*** Block opens ***

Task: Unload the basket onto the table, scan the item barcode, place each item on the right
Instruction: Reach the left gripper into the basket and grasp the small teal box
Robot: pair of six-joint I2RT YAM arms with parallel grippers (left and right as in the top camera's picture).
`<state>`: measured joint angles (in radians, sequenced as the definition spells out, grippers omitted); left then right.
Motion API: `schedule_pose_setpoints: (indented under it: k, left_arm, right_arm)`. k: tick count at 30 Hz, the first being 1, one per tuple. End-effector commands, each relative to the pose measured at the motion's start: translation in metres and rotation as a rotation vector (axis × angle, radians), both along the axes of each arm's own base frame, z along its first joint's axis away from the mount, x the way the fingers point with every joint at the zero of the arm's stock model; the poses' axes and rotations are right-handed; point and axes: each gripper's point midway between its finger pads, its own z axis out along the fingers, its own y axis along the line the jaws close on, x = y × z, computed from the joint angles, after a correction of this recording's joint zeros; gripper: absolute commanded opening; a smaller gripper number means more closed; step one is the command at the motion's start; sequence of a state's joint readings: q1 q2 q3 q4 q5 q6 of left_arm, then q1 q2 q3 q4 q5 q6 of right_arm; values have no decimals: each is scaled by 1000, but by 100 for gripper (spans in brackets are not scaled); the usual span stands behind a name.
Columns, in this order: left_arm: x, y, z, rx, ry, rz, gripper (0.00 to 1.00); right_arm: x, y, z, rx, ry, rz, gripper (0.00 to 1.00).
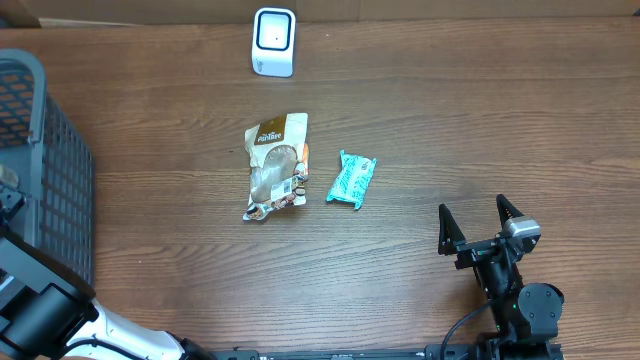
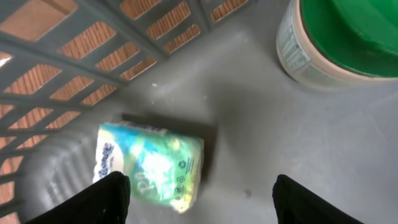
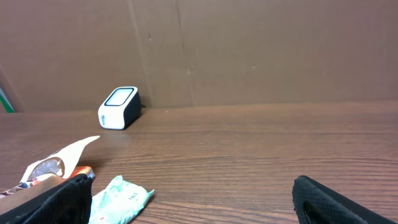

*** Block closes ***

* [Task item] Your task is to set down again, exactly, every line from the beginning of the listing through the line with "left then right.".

* [Exercise response]
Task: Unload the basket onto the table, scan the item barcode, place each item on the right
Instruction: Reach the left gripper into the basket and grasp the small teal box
Robot: pair of six-joint I2RT YAM arms with parallel grippers (left and right as in the top camera's picture).
`<state>`: measured joint angles (in radians, sequenced as the definition spells out, grippers omitted); left then right.

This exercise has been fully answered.